* _EXERCISE REQUIREMENTS_: Begin at the first line of the data and copy each line through the one containing "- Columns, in", that line included, with no pictures.

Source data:
-------
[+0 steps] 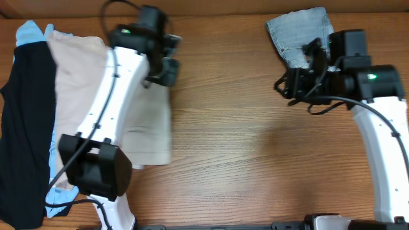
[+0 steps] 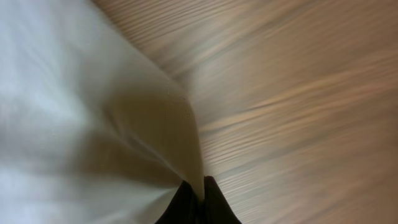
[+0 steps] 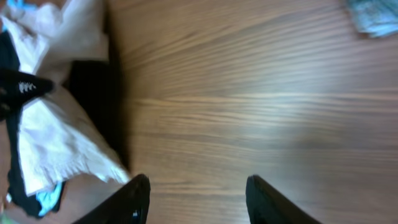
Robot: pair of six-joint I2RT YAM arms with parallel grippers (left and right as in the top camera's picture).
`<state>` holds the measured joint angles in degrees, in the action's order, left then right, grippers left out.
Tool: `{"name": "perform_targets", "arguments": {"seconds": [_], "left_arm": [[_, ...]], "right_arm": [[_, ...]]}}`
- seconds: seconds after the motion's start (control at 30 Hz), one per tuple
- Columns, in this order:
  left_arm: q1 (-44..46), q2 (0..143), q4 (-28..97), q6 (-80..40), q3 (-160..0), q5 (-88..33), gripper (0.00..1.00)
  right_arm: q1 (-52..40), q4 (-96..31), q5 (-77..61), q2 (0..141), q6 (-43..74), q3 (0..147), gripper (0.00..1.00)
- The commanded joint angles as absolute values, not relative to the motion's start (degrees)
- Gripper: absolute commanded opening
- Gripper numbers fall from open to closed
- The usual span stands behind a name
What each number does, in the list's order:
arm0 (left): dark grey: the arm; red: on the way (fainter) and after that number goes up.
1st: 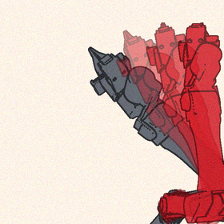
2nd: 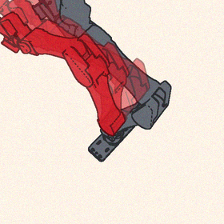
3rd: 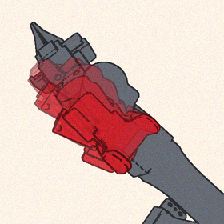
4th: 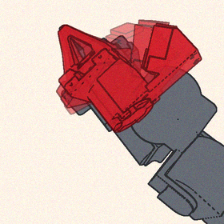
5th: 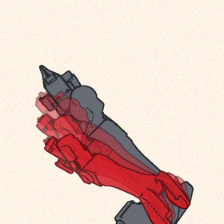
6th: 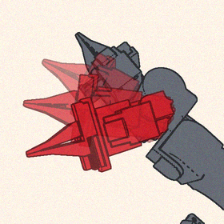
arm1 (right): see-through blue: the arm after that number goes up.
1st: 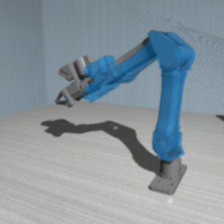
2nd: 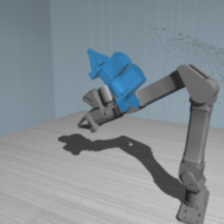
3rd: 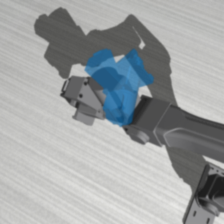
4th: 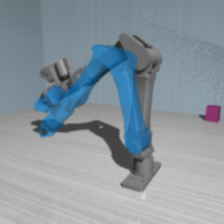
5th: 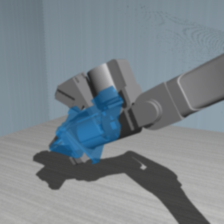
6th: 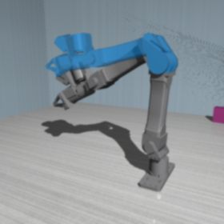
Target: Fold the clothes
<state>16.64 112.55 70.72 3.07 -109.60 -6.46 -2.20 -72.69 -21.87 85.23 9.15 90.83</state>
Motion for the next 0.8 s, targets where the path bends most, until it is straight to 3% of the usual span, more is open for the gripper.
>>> {"name": "perform_targets", "arguments": {"seconds": [0.0, 0.13, 0.27, 0.33, 0.43, 0.47, 0.5, 0.53, 0.77], "left_arm": [[24.3, 114.5, 66.7, -1.8, -110.7, -16.8, 0.04], [32.3, 119.0, 59.1, -2.5, -110.7, -17.7, 0.04], [36.9, 123.3, 51.5, -4.4, -110.7, -17.7, 0.11], [37.7, 124.4, 48.5, -5.5, -110.8, -18.2, 0.2], [37.3, 124.2, 45.8, -6.3, -111.4, -20.4, 0.51], [36.6, 124.0, 46.0, -6.3, -112.5, -20.6, 0.66], [35.8, 123.9, 47.0, -6.5, -113.9, -20.6, 0.91], [35.0, 123.7, 48.4, -6.4, -115.7, -20.6, 1.0], [24.8, 123.7, 69.5, -3.0, -134.0, -20.4, 1.0]], "right_arm": [[2.0, -75.2, -18.4, 83.5, 8.5, 95.6, 0.54], [7.7, -76.8, -18.0, 83.5, 7.8, 97.1, 0.54], [11.6, -77.3, -18.0, 83.5, 6.3, 97.1, 0.58], [12.8, -77.7, -18.0, 83.5, 5.9, 97.1, 0.59], [13.4, -78.7, -18.0, 83.5, 5.3, 97.0, 0.61], [13.4, -79.1, -18.0, 83.5, 5.0, 97.0, 0.62], [13.2, -79.3, -18.1, 83.5, 4.8, 97.0, 0.64], [12.9, -79.6, -18.1, 83.6, 4.8, 97.0, 0.65], [5.4, -79.6, -18.8, 85.2, 4.9, 92.2, 0.71]]}}
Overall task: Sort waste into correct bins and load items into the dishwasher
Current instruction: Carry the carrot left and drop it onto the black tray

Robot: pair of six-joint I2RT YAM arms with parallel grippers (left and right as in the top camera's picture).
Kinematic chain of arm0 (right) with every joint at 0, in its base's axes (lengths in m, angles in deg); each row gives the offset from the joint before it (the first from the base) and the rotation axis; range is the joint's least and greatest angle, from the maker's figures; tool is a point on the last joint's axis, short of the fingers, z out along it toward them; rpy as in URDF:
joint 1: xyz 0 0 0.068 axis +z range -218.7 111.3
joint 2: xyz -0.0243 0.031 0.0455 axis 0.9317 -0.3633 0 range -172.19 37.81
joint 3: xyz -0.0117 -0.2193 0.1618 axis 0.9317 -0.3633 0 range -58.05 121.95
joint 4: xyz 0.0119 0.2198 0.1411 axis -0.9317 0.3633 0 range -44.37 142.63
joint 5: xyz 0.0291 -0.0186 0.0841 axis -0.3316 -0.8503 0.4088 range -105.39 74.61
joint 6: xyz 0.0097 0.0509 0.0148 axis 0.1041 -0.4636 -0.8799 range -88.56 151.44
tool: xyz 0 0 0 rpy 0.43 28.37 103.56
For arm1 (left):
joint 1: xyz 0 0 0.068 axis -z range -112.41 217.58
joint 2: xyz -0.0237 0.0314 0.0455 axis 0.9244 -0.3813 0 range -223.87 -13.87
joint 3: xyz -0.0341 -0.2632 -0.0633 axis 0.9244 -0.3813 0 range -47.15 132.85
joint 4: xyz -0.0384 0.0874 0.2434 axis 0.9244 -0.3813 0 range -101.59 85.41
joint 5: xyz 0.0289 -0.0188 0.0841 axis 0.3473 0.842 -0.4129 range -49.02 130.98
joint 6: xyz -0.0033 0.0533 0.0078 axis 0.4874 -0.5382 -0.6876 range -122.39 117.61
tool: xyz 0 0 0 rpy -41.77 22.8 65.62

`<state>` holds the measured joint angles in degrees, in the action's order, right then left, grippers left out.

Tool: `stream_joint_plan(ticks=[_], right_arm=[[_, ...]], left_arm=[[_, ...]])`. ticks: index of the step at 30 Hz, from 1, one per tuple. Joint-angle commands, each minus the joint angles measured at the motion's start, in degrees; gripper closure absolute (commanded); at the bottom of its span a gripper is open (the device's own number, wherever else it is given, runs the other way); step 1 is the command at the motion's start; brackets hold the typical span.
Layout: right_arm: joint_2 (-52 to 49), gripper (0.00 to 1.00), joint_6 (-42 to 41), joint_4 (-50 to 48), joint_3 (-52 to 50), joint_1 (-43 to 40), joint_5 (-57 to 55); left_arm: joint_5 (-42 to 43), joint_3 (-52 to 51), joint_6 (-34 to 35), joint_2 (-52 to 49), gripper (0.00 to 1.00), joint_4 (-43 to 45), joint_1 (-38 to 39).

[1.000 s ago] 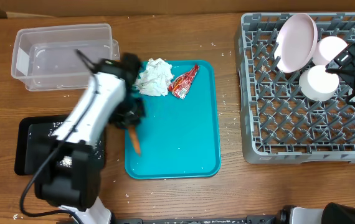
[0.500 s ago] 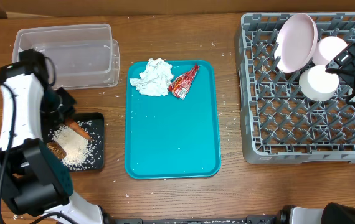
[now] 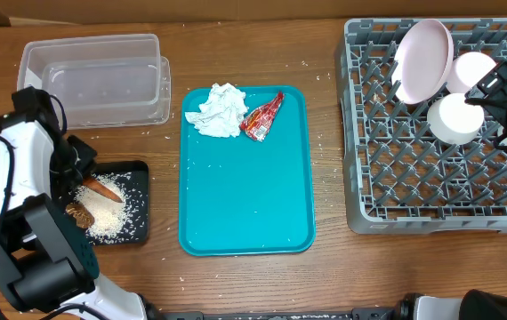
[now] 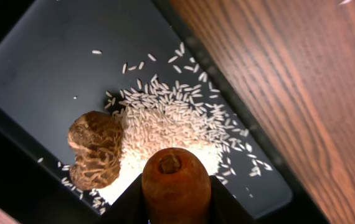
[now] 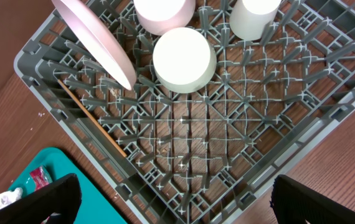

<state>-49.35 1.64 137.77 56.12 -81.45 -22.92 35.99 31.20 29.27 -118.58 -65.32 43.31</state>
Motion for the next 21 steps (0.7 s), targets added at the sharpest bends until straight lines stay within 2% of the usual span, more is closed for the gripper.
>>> stream_joint_plan(ticks=[1,7,10,16,21], right_arm=[[0.4,0.0,-0.2,-0.3,0.6,-0.2,-0.6],[0.4,0.0,-0.2,-0.3,0.6,-0.2,-0.6],[0.4,0.0,-0.2,-0.3,0.6,-0.2,-0.6],[0.4,0.0,-0.2,-0.3,0.6,-0.2,-0.6],[0.4,0.0,-0.3,-0.3,0.6,-0.2,-0.6]], left_arm=[[-1.4,-2.6,3.2,-0.1,0.71,1.3,-0.2],[-1.4,-4.0,3.0,-0.1,0.63,2.4,-0.2],[-1.4,-4.0,3.0,-0.1,0.48,2.1,-0.2],[1.2,-3.1,1.5,-0.1,0.52,0.3,-0.2],[6.2,3.5,-0.4,0.1,0.57,-6.5,-0.2]])
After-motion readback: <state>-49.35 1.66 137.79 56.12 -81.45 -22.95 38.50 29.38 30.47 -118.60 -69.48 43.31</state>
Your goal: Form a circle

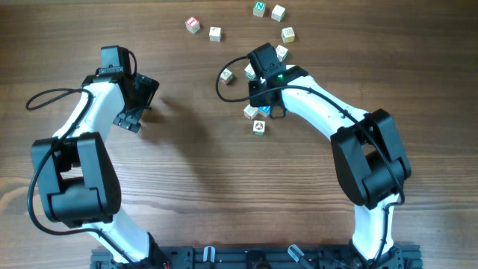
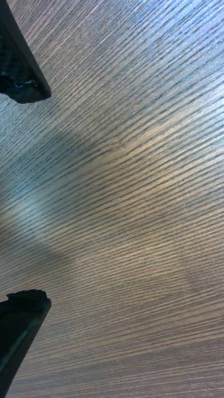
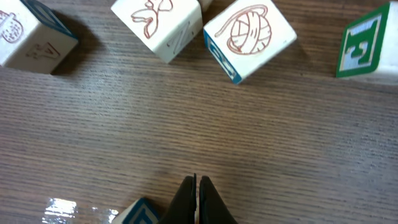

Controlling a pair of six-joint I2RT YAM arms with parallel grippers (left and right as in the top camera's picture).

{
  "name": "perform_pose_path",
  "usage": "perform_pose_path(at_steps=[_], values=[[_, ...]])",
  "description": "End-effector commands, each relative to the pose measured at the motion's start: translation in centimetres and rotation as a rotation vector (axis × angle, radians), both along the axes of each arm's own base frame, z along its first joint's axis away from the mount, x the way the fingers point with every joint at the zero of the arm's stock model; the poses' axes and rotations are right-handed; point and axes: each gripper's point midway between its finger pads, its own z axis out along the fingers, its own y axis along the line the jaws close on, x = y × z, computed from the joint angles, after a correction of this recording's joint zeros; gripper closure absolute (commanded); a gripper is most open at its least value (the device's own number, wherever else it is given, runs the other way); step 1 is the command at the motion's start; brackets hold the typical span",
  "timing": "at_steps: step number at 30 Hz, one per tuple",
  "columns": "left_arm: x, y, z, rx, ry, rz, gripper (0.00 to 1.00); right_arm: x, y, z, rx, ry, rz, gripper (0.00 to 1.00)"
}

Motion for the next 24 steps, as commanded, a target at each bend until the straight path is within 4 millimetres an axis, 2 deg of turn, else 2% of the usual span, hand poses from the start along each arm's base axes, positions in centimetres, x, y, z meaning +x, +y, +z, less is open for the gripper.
perform_pose_path(at_steps=[1, 24], values=[[-0.02, 0.03, -0.42, -0.004, 0.010, 0.010, 0.00, -0.48, 0.14, -0.02, 0.003, 0.012, 0.013, 0.95], [-0.02, 0.03, -0.42, -0.004, 0.010, 0.010, 0.00, -0.98, -0.15, -0.23, -0.009, 0.034, 0.013, 0.95]])
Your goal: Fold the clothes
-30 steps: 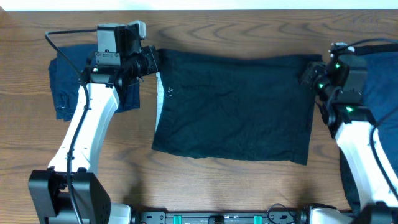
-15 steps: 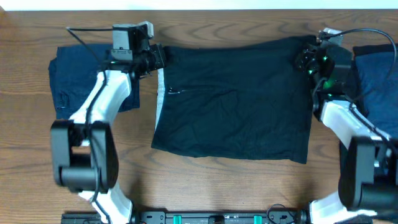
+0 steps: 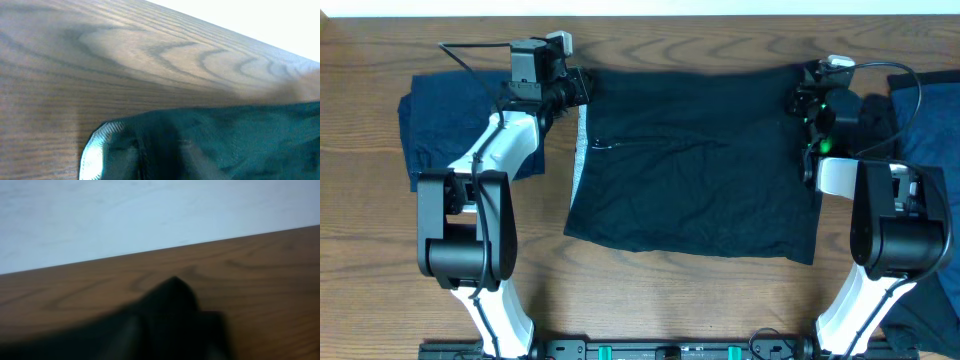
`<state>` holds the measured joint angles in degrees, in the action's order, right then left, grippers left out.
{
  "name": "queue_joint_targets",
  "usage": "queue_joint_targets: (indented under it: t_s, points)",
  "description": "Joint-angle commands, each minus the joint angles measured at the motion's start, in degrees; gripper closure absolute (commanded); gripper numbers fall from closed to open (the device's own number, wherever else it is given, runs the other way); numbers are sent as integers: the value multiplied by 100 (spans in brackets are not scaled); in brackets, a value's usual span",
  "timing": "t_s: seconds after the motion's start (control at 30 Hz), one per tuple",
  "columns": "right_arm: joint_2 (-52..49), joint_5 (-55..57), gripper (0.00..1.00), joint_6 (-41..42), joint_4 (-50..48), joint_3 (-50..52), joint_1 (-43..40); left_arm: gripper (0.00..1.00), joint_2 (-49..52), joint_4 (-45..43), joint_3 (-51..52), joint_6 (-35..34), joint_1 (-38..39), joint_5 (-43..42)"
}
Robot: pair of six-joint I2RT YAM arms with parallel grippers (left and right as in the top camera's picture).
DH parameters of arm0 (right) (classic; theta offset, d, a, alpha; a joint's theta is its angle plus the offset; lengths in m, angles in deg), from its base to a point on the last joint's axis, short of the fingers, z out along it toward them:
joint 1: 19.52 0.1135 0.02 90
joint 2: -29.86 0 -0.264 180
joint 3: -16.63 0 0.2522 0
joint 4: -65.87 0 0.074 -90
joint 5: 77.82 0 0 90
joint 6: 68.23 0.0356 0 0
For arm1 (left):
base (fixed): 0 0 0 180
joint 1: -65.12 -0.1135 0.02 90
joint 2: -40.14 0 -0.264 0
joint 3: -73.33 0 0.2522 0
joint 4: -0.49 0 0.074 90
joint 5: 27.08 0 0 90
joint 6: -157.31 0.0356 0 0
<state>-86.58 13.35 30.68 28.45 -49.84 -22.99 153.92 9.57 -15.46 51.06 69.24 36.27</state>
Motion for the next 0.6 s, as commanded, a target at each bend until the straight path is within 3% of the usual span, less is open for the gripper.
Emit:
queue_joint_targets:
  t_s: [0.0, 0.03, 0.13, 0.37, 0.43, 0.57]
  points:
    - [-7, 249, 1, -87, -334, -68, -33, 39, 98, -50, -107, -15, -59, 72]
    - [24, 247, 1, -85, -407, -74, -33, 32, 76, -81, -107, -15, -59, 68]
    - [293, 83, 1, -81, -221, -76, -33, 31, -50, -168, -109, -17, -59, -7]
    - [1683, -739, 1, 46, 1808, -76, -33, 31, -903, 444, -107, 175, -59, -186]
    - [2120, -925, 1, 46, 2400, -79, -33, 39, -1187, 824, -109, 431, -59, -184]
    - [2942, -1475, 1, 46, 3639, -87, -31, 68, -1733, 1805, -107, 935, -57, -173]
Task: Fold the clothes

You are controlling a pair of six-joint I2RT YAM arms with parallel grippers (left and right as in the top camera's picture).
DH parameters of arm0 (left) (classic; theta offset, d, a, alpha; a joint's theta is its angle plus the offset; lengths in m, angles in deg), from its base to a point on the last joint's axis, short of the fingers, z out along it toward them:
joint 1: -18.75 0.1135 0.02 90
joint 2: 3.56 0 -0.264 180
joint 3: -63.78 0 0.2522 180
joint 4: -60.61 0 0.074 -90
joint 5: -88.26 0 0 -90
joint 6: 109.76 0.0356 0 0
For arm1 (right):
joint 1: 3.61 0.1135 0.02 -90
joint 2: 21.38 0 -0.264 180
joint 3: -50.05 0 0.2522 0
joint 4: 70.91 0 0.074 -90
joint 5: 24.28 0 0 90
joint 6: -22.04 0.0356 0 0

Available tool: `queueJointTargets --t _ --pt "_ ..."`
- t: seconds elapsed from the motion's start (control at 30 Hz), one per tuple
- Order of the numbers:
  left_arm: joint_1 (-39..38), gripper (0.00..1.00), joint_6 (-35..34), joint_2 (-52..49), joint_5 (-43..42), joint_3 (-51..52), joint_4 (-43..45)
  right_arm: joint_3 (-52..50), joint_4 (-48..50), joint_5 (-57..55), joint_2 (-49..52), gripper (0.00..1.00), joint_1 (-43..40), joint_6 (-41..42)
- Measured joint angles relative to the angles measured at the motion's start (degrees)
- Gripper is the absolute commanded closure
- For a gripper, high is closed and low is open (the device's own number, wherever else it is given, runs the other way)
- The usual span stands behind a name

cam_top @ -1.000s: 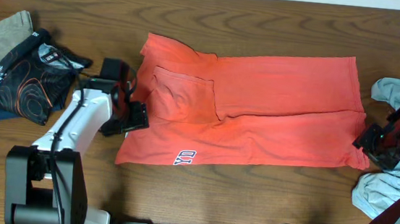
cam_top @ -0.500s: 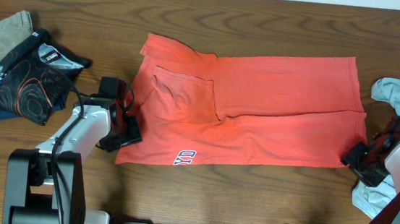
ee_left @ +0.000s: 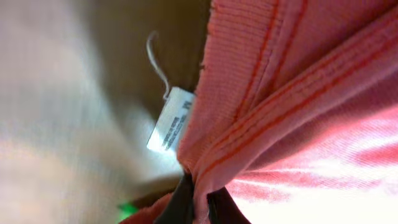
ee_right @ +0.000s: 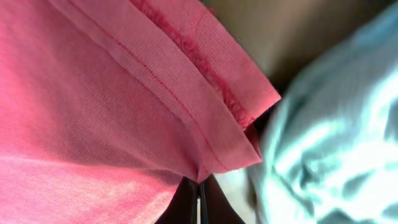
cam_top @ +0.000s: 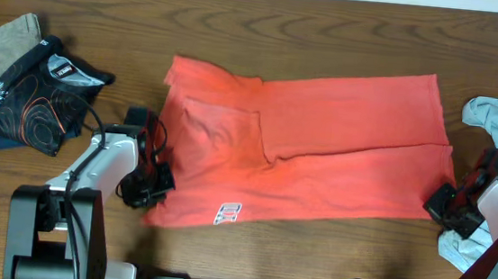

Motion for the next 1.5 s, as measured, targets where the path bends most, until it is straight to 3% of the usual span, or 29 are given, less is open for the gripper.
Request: queueJointTargets --t 0.2,0.47,0.53,0.57,0.6,0.63,0.67,0.73,0.8,0.83,1.0,1.17,1.5 --pt "0.02 0.94 -1.38 -0.66 0.94 1.07 -7.28 -0.07 -6.54 -0.66 0.0 0.99 -0.9 0.17" --pt "0.02 0.94 -2.08 -0.46 1.31 1.09 -7.91 -0.09 -8.74 -1.51 -0.07 0.99 -2.03 1.22" --pt "0.02 0.89 -2.19 0.48 1.31 1.09 -8.31 -0.09 -8.74 -1.49 -0.61 0.98 -2.03 1.25" --pt "0.02 0.83 -2.08 1.18 1.31 1.09 -8.46 -0.09 -8.72 -1.46 -1.22 0.97 -2.03 1.25" --pt "0.02 0.65 -1.99 2.1 1.33 1.09 -8.66 -0.09 -8.79 -1.29 -2.19 0.95 -2.03 1.27" --pt "0.02 0.16 -1.81 3.19 1.46 1.09 -8.76 -0.09 -8.7 -0.79 -3.74 0.88 -2.03 1.25" --pt "0.02 0.11 -2.19 4.39 1.53 1.09 -8.87 -0.04 -8.66 -0.46 -5.05 0.66 -2.03 1.44" --pt "0.02 0.09 -2.23 7.39 1.55 1.07 -9.03 0.09 -8.17 1.09 -8.31 0.29 -2.03 1.25" --pt "0.02 0.07 -2.36 10.1 1.7 0.87 -9.09 0.55 -7.28 3.26 -11.37 0.19 -2.03 1.2" --pt "0.02 0.0 -2.36 11.45 1.79 0.48 -9.14 0.96 -6.25 4.92 -13.27 0.17 -2.03 1.18" --pt "0.07 0.02 -2.36 16.81 2.19 -2.43 -5.7 2.14 -3.45 10.97 -18.82 0.17 -2.03 -0.13" --pt "0.07 0.02 1.07 20.96 -1.77 -3.82 4.96 2.25 -3.93 14.08 -20.37 0.16 -2.01 -1.92" --pt "0.2 0.02 4.7 16.7 -7.61 -5.95 26.32 2.25 -5.84 16.15 -20.37 0.16 -2.01 -3.32"
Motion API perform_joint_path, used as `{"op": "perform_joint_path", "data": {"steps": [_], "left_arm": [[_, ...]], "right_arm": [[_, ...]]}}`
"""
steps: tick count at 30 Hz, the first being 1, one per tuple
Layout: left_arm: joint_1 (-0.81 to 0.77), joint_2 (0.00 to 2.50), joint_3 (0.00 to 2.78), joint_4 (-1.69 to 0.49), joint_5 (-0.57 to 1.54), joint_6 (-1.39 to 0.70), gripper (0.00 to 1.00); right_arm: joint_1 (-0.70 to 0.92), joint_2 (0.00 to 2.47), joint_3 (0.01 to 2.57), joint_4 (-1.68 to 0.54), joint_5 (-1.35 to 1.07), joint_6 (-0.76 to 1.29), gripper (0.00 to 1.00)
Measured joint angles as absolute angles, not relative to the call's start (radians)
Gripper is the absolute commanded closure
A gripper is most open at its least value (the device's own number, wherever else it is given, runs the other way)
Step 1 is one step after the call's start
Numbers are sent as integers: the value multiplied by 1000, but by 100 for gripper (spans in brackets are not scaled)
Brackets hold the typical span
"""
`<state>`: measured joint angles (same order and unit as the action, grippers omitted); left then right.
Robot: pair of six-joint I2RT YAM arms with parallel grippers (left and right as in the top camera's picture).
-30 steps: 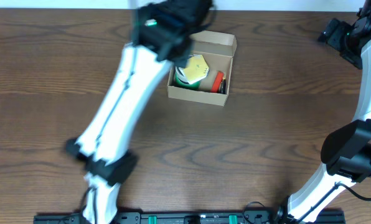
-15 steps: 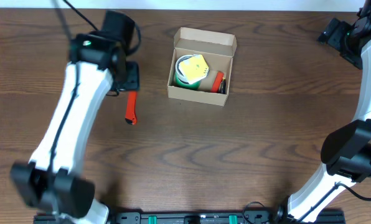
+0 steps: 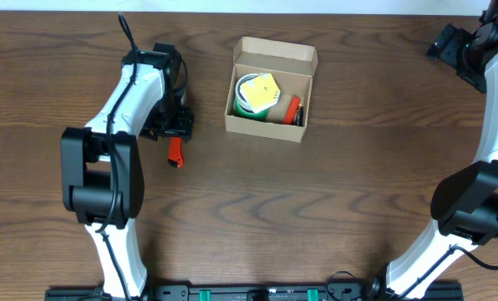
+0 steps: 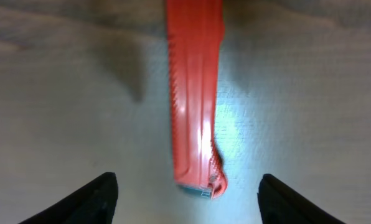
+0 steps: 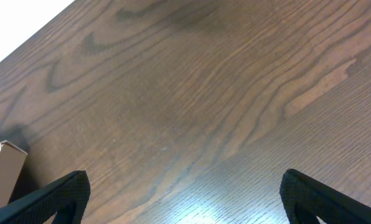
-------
* _EXPECTED ANSWER_:
[+0 steps] 
[+0 steps] 
[+0 steps] 
Robot: pair of six-joint I2RT YAM arms with parallel grippers (left and right as in the top camera's picture).
`<state>` holds the measured joint angles in degrees, in the action's order, left then right, grippers left out.
Tool: `{"name": "perform_targets", "arguments": {"seconds": [_], "left_arm": [[_, ...]], "right_arm": [[_, ...]]}}`
- seconds: seconds after the motion's start (control at 30 Hz), one per tuple
- Columns, in this order:

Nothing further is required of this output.